### TASK INSTRUCTIONS
Which lines of the records below contain the string "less"? Report each of them.

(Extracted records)
_ _ _

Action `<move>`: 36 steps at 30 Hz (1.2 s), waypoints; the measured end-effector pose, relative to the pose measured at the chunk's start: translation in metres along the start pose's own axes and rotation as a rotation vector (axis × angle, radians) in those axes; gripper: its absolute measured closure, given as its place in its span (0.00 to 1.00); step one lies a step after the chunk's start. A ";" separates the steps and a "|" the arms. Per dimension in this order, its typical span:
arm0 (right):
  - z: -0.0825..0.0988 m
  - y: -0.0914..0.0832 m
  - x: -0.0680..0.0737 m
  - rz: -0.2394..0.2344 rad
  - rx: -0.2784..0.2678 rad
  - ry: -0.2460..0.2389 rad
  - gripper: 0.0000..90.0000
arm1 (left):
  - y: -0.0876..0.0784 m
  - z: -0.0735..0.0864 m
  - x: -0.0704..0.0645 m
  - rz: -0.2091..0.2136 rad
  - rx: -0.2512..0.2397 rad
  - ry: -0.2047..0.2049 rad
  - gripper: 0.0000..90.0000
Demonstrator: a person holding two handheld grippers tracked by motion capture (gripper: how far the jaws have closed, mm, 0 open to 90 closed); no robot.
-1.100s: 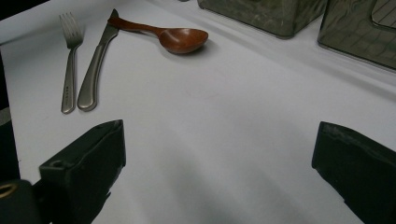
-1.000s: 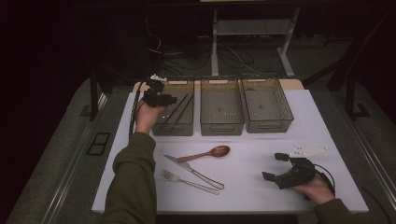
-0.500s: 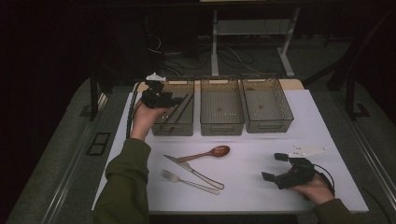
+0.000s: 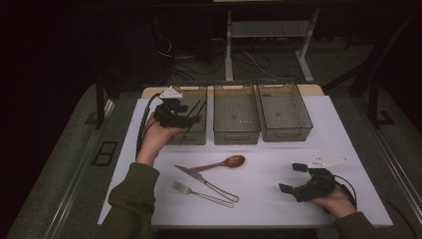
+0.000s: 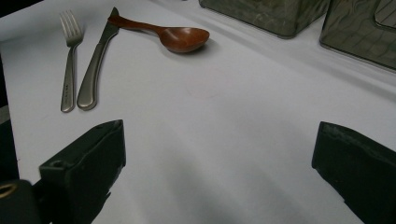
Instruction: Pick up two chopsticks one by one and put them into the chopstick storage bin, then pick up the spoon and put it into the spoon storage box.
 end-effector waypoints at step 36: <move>-0.002 0.000 0.000 0.000 -0.005 -0.003 0.02 | -0.003 0.058 -0.082 0.114 -0.082 0.055 0.22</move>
Point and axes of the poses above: each handheld gripper's, and its own axes: y roughly forward along the jaws, z roughly out of its underside, x roughly to its left, the point moved 5 cm from there along y, roughly forward along the jaws, and after that the axes turned 8 degrees about y, right-handed, at the moved point
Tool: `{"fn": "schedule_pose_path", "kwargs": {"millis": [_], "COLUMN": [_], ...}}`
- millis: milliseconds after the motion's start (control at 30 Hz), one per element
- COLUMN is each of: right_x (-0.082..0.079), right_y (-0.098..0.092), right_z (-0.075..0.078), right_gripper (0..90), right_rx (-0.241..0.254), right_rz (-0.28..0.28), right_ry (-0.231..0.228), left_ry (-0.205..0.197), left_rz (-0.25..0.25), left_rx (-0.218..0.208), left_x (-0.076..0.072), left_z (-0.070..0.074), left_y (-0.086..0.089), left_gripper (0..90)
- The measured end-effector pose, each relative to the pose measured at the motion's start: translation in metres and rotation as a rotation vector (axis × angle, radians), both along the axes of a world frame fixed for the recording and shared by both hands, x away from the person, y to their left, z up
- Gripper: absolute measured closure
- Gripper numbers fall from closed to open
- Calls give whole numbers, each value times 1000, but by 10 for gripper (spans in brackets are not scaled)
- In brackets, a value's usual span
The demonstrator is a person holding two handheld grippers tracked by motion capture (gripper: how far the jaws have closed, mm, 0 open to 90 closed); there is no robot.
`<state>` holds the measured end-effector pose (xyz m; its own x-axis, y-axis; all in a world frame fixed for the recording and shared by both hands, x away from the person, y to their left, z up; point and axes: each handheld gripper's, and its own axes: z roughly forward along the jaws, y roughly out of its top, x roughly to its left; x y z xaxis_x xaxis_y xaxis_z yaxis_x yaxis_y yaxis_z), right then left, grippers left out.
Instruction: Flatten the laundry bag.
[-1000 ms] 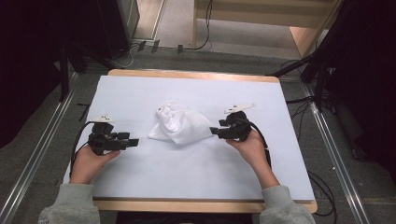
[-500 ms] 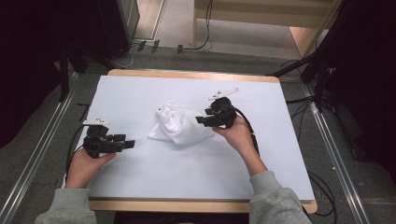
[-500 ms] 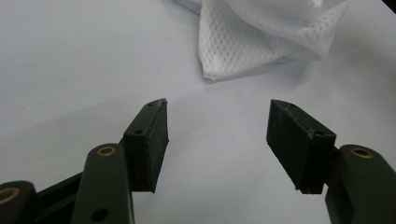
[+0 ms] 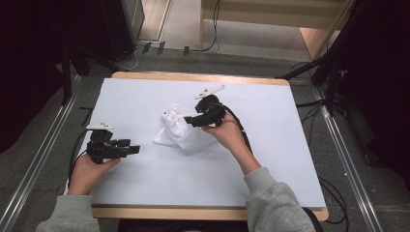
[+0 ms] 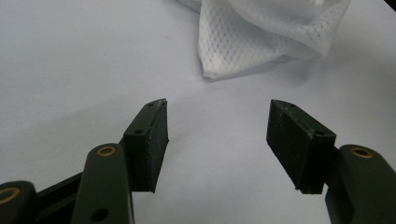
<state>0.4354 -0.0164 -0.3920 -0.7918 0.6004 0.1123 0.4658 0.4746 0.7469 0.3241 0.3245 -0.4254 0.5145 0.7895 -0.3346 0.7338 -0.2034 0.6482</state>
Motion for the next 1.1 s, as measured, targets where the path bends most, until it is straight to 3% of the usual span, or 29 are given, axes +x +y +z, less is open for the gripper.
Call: {"fn": "schedule_pose_path", "kwargs": {"millis": [133, 167, 200, 233, 267, 467, 767, 1100], "right_x": [5, 6, 7, 6, 5, -6, -31, -58], "right_y": [12, 13, 13, 12, 10, -12, -32, -51], "right_z": [-9, -11, -13, -14, -15, -11, -15, -38], "right_gripper": [428, 476, 597, 833, 870, 899, 885, 889], "right_rx": [-28, -36, -51, -53, -46, 8, 6, -10], "right_rz": [11, 12, 23, 45, 51, 48, 52, 47], "right_ry": [9, 7, 6, 25, 26, 16, 11, 68], "left_ry": [2, 2, 3, 4, 4, 0, -4, -10], "left_rz": [-1, 0, 0, 1, 0, -3, -30, -72], "left_rx": [-1, 0, -1, -3, -3, -10, -5, -3], "left_x": [0, 0, 0, 0, 1, 3, 9, 19], "left_z": [0, 0, -1, 0, 0, 0, 2, 3], "left_y": [0, 0, 0, 0, 0, -2, -10, -25], "left_gripper": [396, 396, 396, 396, 396, 398, 399, 399]}}
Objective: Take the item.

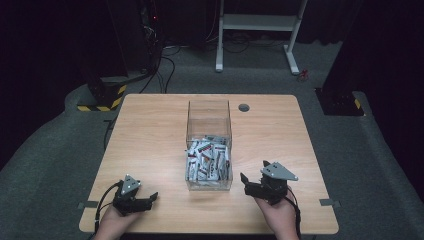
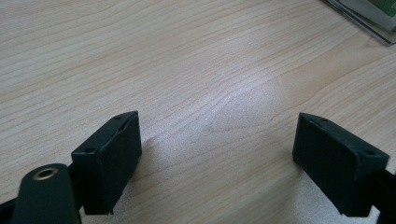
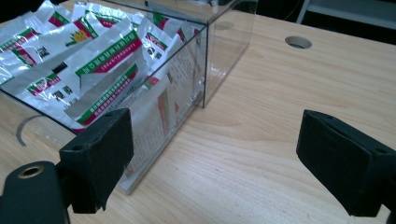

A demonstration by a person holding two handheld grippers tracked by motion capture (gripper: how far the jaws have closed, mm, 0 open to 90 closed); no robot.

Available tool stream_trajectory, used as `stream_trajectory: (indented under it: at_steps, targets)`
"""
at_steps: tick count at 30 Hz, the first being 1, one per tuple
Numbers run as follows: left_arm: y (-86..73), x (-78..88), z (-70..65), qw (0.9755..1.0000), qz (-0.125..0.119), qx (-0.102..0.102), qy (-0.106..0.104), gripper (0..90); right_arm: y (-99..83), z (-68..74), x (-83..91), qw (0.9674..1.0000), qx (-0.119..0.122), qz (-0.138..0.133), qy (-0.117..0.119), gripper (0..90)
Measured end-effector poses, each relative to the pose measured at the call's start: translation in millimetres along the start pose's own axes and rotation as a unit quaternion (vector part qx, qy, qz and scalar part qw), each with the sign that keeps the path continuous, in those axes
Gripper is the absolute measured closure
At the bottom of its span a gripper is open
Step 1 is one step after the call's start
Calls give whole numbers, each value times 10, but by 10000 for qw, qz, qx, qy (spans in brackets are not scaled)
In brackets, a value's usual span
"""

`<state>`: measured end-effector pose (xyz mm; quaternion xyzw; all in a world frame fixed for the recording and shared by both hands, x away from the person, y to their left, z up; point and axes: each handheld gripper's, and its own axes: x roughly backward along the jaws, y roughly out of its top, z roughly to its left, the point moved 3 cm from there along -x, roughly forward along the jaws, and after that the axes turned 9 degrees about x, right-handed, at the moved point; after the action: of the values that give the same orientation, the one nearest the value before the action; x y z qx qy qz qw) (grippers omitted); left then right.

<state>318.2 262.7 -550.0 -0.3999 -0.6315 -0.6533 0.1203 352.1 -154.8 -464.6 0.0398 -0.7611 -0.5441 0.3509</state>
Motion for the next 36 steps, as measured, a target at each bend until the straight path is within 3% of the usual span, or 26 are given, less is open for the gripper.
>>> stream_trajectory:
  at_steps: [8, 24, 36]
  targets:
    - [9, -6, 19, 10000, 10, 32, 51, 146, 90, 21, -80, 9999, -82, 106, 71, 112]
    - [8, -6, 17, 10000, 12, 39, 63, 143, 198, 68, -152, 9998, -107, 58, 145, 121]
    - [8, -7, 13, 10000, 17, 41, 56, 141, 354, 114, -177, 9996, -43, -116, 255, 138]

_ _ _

### SOLVED EXERCISE
Motion for the next 1.1 s, as measured, targets where the path bends most, until it is straight to 3% of the usual span, or 29 are given, axes +x +y +z, less is open for the gripper.
Motion for the next 36 steps, as measured, a target at each bend until the straight path is within 3% of the usual span, or 26 are given, less is open for the gripper.

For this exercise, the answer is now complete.